**TASK TO COMPLETE:**
Please reproduce the entries below exactly as they stand, but leave the pictures out.

|---|

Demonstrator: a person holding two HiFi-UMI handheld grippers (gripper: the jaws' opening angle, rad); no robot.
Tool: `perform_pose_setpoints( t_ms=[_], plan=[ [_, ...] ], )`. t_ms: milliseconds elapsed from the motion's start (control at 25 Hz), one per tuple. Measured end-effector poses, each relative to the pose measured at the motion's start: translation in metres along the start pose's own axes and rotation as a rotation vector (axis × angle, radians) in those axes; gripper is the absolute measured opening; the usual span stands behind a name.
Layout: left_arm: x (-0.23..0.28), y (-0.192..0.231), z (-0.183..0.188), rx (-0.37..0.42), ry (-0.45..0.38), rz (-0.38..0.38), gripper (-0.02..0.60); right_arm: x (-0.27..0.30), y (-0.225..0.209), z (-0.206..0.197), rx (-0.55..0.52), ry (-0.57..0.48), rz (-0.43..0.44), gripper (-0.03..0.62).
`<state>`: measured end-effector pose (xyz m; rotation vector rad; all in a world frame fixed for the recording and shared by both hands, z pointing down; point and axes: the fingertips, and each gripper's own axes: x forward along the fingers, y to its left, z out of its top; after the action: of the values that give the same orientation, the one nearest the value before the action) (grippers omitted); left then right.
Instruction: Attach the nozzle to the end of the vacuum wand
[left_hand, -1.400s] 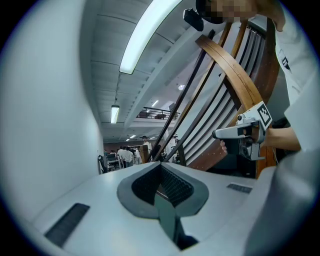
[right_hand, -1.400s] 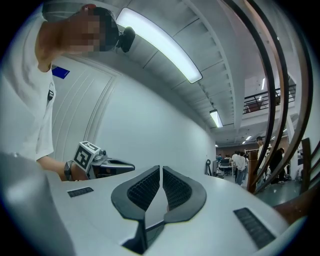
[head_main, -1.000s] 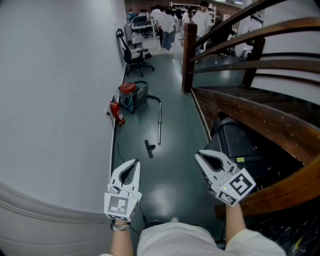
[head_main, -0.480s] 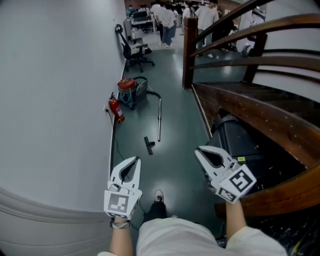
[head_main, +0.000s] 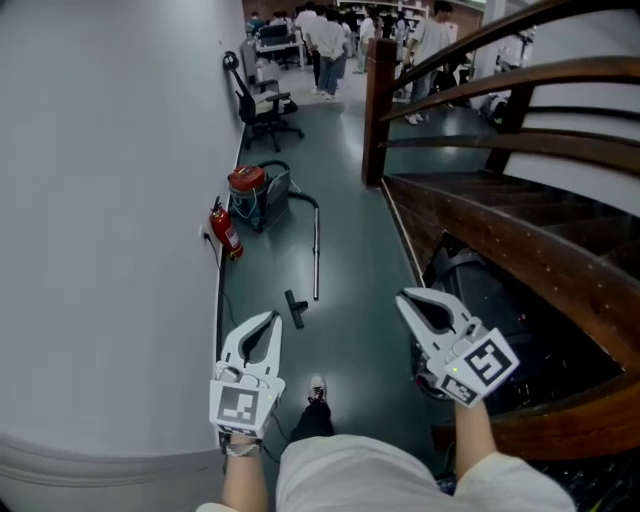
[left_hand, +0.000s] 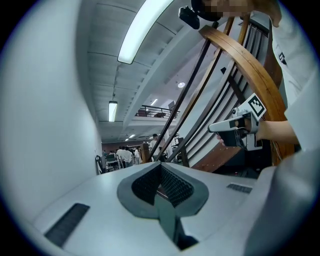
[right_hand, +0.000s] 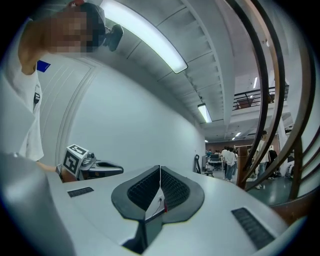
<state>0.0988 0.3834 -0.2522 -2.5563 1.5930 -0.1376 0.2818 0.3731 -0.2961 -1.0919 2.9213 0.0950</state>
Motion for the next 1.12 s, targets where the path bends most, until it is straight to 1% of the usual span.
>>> perform_pose_setpoints(
  t_ms=[200, 480, 760, 1120],
  plan=[
    [0.048, 0.057, -0.009, -0.004, 0.016, 0.005, 0.000, 0.066, -0.032, -0.002, 0.008, 0.006, 0.001, 0.029],
    [0.116, 0.128, -0.012, 0.004, 0.024, -0.002, 0.000, 0.149, -0.084, -0.002, 0.019, 0.004, -0.022, 0.029],
    [0.163, 0.179, -0.018, -0.004, 0.025, -0.011, 0.000, 0.208, -0.118, -0.002, 0.003, 0.010, -0.048, 0.029],
    [0.210, 0.224, -0.034, -0.018, 0.031, -0.025, 0.000, 0.260, -0.155, -0.014, -0.002, 0.046, -0.085, 0.029]
  ],
)
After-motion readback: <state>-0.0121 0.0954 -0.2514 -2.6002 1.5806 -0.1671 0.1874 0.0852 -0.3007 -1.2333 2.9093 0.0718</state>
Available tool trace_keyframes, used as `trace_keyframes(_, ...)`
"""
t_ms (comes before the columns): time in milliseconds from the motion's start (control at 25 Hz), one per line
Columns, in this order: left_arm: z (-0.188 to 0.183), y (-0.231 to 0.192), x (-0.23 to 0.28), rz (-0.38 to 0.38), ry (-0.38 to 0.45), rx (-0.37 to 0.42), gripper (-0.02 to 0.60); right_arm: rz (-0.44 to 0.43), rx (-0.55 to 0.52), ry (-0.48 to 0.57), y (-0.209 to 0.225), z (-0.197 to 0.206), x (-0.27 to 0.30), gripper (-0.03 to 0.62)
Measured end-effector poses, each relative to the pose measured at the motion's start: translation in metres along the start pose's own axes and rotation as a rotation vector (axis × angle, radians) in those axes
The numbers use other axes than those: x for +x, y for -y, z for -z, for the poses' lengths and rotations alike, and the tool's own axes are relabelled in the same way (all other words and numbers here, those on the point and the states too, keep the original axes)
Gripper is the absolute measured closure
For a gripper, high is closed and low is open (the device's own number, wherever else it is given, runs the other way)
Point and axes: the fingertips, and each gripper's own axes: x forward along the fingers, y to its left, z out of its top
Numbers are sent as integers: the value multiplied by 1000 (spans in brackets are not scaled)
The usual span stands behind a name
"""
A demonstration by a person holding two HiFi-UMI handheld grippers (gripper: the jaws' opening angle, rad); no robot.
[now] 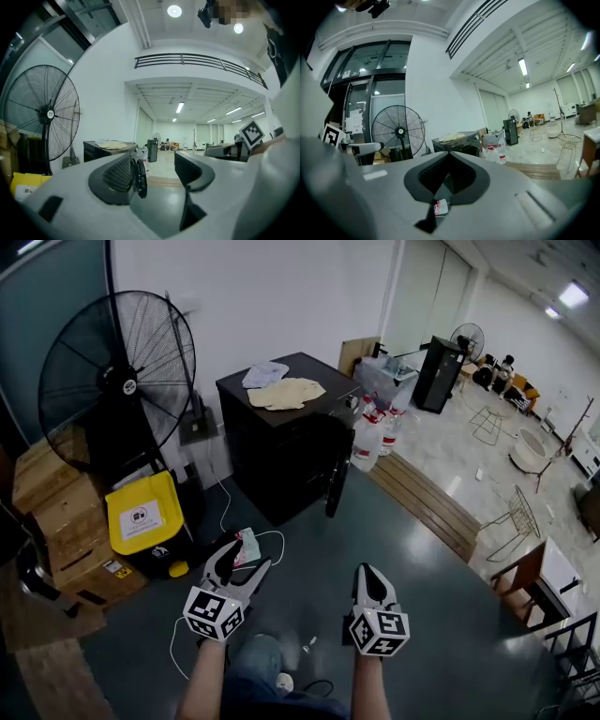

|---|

**RESPONSE AREA:**
Demonstrator: a person holding two HiFi-UMI handheld grippers (gripper: the jaws' opening angle, rad); no robot.
Tool: `perform_pose_setpoints( t_ms=[_], plan=[ [_, ...] ], )`. t_ms: milliseconds elapsed from the motion's start (control at 25 Hz), one per tuple. Measured end-effector poses, each relative to the pose measured at the motion's start: translation in metres along the start pose's own axes and rotation as a rotation vector (axis × angle, radians) in those axes; gripper is the absolute measured opening; the usual span stands behind a name.
Layout: left_arm: x (-0.23..0.28), y (-0.192..0.231), z (-0.183..0.188), rx (-0.37..0.42), ry (-0.45..0.38), rz (-0.38..0.38), gripper (-0.02..0.60); right_arm: x (-0.27..0.30), y (-0.225..0.209), z (-0.206..0.197), rx (-0.55..0.52), ry (-0.57..0.48), rz (-0.43..0.44), gripper (-0.03..0.62).
`<state>`: measured end-effector pose (xyz m; rotation vector rad; all in a world frame fixed for the recording and shared by both hands, z pointing down; point and axes: the fingertips, and each gripper's own axes: x forward along the fingers, y to its left, z out of its top; after the action: of the values that give the same orientation, the one nearest the value before the action) (grippers omitted); left then right.
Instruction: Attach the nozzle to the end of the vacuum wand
[left_hand, -1.400s] 
[right_hand, -1.400s] 
[head_main, -1.000s] 
[head_main, -0.480s] 
[head_main, +0.000s] 
[left_hand, +0.000s] 
[right_hand, +0.000s] 
<state>0.0988 0.3834 -0.2522 -2.5563 1.5930 -0.1376 0.2818 0.3731 -0.2961 -1.0919 2.9213 0.0950</state>
Motion for the next 1.12 s, targets where the path bends most, until it is straight to 1% of the usual span.
>>> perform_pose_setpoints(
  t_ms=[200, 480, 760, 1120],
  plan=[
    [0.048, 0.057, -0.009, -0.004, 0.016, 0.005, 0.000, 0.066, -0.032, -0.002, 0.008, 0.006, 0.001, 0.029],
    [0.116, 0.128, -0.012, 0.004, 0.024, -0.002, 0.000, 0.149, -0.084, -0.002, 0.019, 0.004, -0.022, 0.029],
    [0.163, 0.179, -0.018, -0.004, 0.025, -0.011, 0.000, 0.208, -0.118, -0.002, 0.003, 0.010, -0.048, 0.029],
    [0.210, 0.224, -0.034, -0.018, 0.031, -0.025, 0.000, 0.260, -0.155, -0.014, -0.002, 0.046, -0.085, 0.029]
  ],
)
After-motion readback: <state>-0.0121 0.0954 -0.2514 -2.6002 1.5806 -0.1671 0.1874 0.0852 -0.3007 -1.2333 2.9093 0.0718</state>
Available tool trace_keyframes, used as `trace_keyframes(_, ...)`
"""
t_ms (comes before the columns): time in milliseconds from the motion's start (control at 25 Hz), one per line
Columns, in this order: left_arm: z (-0.188 to 0.183), y (-0.231 to 0.192), x (-0.23 to 0.28), rz (-0.38 to 0.38), ry (-0.38 to 0.45), rx (-0.37 to 0.42), gripper (-0.02 to 0.60); right_arm: rz (-0.44 to 0.43), rx (-0.55 to 0.52), ry (-0.48 to 0.57), y (-0.209 to 0.225), z (-0.197 to 0.206), x (-0.27 to 0.30), gripper (-0.03 to 0.62)
Measured end-effector poses, each relative to the pose measured at the motion's start: translation in metres along the start pose's own axes and rotation as a rotation vector (axis × angle, radians) in those axes
The numbers use other axes than those: x for +x, y for -y, z for -z, for the poses' lengths and rotations alike, and the tool's own axes are relabelled in the same way (all other words and numbers here, those on the point and the states too, keep the original axes)
Gripper is the absolute measured closure
For a gripper, high is closed and low is open (the device's own number, wherever else it is given, runs the other way)
Point and axes: the fingertips, and each gripper's own axes: x forward along the fingers, y to its left, z out of its top
Numbers are sent as integers: the value multiplied by 1000 (spans in brackets are not scaled)
The usual span stands behind a name
"""
A demonstration by a person holding two HiFi-UMI handheld grippers (gripper: the jaws' opening angle, rad); no robot.
[now] 

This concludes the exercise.